I still have two heads. I think I always shall. It’s just that my male head never had the right to predominate and lead. I am the woman who can wire a house and fix a machine or a roof, but most of all, who has had to live as a man among men, observing and learning how they work and relate, always knowing I was not one of them. In my work now, I think it actually helps. I understand machines, and I understand how men work together. And thank goodness I play a different game now that I am an observer. I can be colourful and pretty, my emotions and my personality match my presentation, and increasingly my body is coming into line with my head. My female head. The head that should never have been wrapped up inside another.
I may well go onto to SRS (that’s another foetal inversion to address), but I can’t cut a head off. There are ways I have learned, memories from most of a lifetime, that will always be there, and which are very useful. I have a dual perspective, which is a privilege few have. Maybe two heads are better than one. But the stolen rights have been given back, and the only head anyone will see now, though too old to be pretty, is at least in her rightful place.

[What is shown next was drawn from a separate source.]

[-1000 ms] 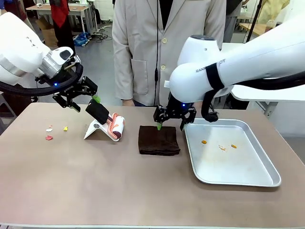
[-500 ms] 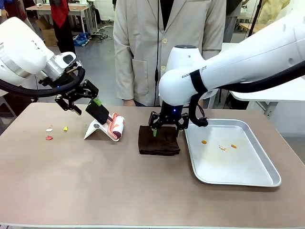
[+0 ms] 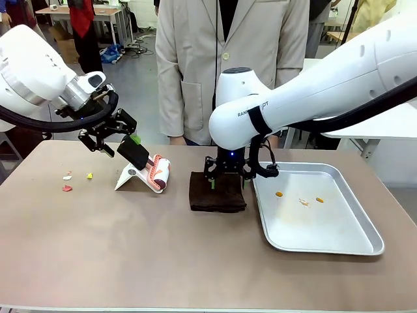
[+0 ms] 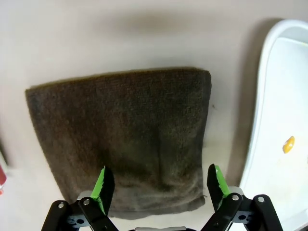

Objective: Clean the surface of the table.
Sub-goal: Hold the Lint Roller with your left hand and the towel with your right hand.

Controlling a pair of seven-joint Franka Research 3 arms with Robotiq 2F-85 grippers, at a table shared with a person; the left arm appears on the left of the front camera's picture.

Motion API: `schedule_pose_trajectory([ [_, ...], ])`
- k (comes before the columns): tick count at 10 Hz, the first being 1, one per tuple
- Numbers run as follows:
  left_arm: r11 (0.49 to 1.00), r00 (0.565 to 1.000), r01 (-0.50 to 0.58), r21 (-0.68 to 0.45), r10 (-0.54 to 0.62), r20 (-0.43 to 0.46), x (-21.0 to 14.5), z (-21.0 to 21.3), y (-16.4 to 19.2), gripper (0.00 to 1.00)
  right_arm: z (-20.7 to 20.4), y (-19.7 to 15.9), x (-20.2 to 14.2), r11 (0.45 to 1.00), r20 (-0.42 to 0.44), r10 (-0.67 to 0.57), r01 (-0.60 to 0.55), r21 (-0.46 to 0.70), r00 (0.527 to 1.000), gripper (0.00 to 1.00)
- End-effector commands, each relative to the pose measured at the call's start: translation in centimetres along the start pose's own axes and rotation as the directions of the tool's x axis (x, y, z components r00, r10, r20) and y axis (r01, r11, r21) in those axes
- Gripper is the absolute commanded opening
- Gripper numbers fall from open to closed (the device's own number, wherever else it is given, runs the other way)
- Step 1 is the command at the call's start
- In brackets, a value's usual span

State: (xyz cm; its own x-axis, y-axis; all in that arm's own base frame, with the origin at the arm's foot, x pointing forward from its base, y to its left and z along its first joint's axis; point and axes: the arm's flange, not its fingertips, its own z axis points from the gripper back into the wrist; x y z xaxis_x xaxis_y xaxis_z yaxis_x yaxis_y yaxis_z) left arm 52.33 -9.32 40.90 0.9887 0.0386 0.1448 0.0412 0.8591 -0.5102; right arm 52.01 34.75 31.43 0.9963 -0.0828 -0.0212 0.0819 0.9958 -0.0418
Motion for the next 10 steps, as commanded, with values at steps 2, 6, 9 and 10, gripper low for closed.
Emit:
schedule_pose_trajectory([
  [2,0.999,1.0,0.026,-0.033,-0.026,-0.006,0.4,-0.2,0.0,1.0,-0.4,0.4,0.8,0.998,0.019,-0.047,0.048,-0.032,0.999,1.0],
  [6,0.999,0.999,0.037,-0.024,-0.037,0.003,0.5,-0.5,0.0,1.0,-1.1,0.0,0.8,0.999,-0.005,-0.035,0.035,-0.01,0.999,1.0],
  [9,0.998,0.999,0.054,-0.043,-0.054,-0.001,0.5,-0.8,-0.2,0.41,-1.4,-0.1,0.8,1.0,-0.023,-0.016,0.016,0.02,1.0,0.26],
  [10,0.997,0.998,0.058,-0.047,-0.058,0.005,0.5,-0.7,0.1,0.12,-1.4,-0.1,0.9,0.999,-0.025,-0.017,0.018,0.027,1.0,0.0],
])
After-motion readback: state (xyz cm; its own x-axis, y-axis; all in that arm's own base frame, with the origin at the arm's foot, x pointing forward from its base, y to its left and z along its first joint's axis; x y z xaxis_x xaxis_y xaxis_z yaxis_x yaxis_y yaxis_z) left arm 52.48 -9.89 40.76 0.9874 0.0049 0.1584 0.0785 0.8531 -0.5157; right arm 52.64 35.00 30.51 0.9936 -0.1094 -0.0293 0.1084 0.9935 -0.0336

Some people will always see me now as a two-headed monster, suffering a deformity or a disability. Some people will say ‘You can’t do that and still expect to be loved the same way!’ Some people will say that they could never love someone with two heads at all, at least not intimately. And the gaggle of kids across the street will always remember the woman that used to be a man and had to move away. It must be really confusing for them, but I hope one day it helps them accept someone they meet who, for no fault of their own, was born with two heads and simply needs love. And I hope they will discover that to love a transsexual person does not undermine their own sense of self.
With the greatest reluctance, I am just moving out of a partnership in which I had thought two heads were better than one. I still long for a partnership where love can be exchanged and life shared, and where complimentarities simply make life richer. I don’t know whether I shall ever find it, but at least I understand myself a whole lot better now as I head off into a new, single, life.
Footnote: I think in pictures, and intend no comparison or disrespect for conjoined twins, nor for people with dissociative (multiple) personality disorders. I am a single person, not dual, not split, and I have a single personality. My two heads are just a verbal image of gender identity, one inside another, in the same way that we speak of everyone’s male and female sides.